細胞外シグナル調節キナーゼ媒介リン酸化によるATP感受性カリウムチャネルの機能的調節

ATP感受性カリウム（K（ATP））チャネルは、インスリン分泌と血管緊張を制御し、代謝ストレス下でニューロンを保護する上で重要な役割を果たします。私たちは以前、一酸化窒素（NO）によるK（ATP）チャネルの刺激には、マイトジェン活性化プロテインキナーゼ（MAPK）ファミリーのRasおよび細胞外シグナル調節キナーゼ（ERK）の活性化が必要であることを実証しました。ただし、ERKとK（ATP）チャネルの間の機械的リンクは不明のままでした。ERKがK（ATP）チャネルの機能をどのように調節するかを調査するために、サイト指向の突然変異誘発と組み合わせてシングルチャネル記録を実行しました。Neuronal K（ATP）チャネルアイソフォームであるKir6.2/Sur1チャネルは、一過性トランスフェクションによってヒト胚性腎臓（HEK）293細胞で発現しました。活性化されたERK2を、切除された裏返しパッチの細胞質表面に直接適用し、KIR6.2/SUR1チャネルのシングルチャネル活性を著しく強化しました。正規化されたオープン確率（NPO）と開口頻度は大幅に増加しましたが、平均閉鎖期間は減少しました。シングルチャネルコンダクタンスレベルは影響を受けませんでした。Kir6.2/Sur1チャネルのERK2誘導刺激は、酵素の熱不活性化により防止されました。さらに、KIR6.2サブユニットに存在する潜在的なERKリン酸化部位を破壊するT341およびS385のアラニン置換は、ERK2の刺激効果を大幅に廃止しましたが、T341およびS385のアスパラギン酸代置換は、小さいリン酸化の（負の）電荷効果を模倣して、小さい耐性効果を模倣します。しかし、チャネルのATP感度の大幅な低下。まとめると、ERK2/MAPKがニューロン型K（ATP）チャネルを活性化することを初めて報告します。この刺激には、T341およびS385残基でのKir6.2サブユニットのERKリン酸化が必要です。ERK2誘導K（ATP）チャネル刺激は、閉じた状態を不安定にするチャネルゲーティングの変化とATPの感度の低下によって説明できます。Kir6.2はK（ATP）チャネルの細孔形成サブユニットであるため、ERK2を介したリン酸化は、異なる組織におけるK（ATP）チャネル調節の共通のメカニズムを表している可能性があります。

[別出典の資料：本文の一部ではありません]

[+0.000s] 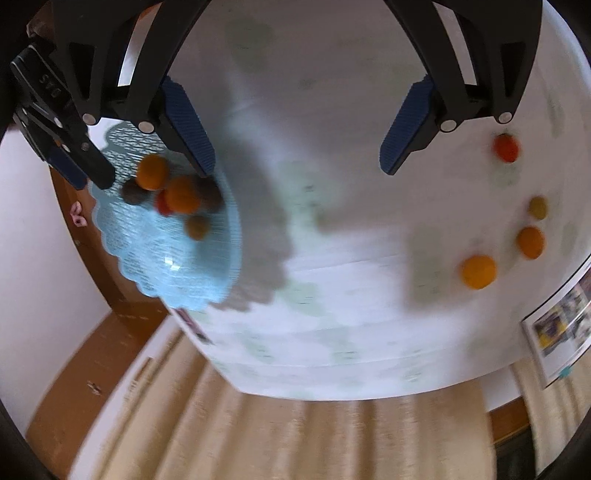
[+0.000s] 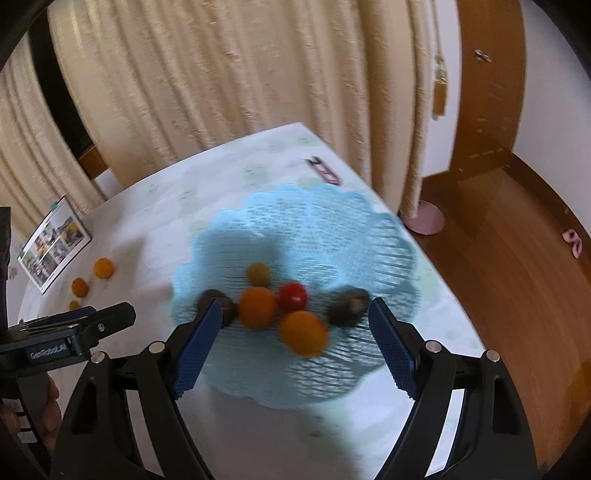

ATP-sensitive potassium (K(ATP)) channels play an important role in controlling insulin secretion and vascular tone as well as protecting neurons under metabolic stress. We have previously demonstrated that stimulation of the K(ATP) channel by nitric oxide (NO) requires activation of Ras- and extracellular signal-regulated kinase (ERK) of the mitogen-activated protein kinase (MAPK) family. However, the mechanistic link between ERK and the K(atp) channel remained unknown. To investigate how ERK modulates the function of K(ATP) channels, we performed single-channel recordings in combination with site-directed mutagenesis. The Kir6.2/SUR1 channel, a neuronal K(ATP) channel isoform, was expressed in human embryonic kidney (HEK) 293 cells by transient transfection. Direct application of the activated ERK2 to the cytoplasmic surface of excised, inside-out patches markedly enhanced the single-channel activity of Kir6.2/SUR1 channels. The normalized open probability (NPo) and opening frequency were significantly increased, whereas the mean closed duration was reduced. The single-channel conductance level was not affected. The ERK2-induced stimulation of Kir6.2/SUR1 channels was prevented by heat-inactivation of the enzyme. Furthermore, alanine substitutions of T341 and S385 to disrupt the potential ERK phosphorylation sites present in the Kir6.2 subunit significantly abrogated the stimulatory effects of ERK2, while aspartate substitutions of T341 and S385 to mimic the (negative) charge effect of phosphorylation rendered a small yet significant reduction in the ATP sensitivity of the channel. Taken together, here we report for the first time that ERK2/MAPK activates neuronal-type K(ATP) channels, and this stimulation requires ERK phosphorylation of the Kir6.2 subunit at T341 and S385 residues. The ERK2-induced K(ATP) channel stimulation can be accounted for by changes in channel gating that destabilize the closed states and by reduction in the ATP sensitivity. As Kir6.2 is the pore-forming subunit of K(ATP) channels, ERK2-mediated phosphorylation may represent a common mechanism for K(ATP) channel regulation in different tissues.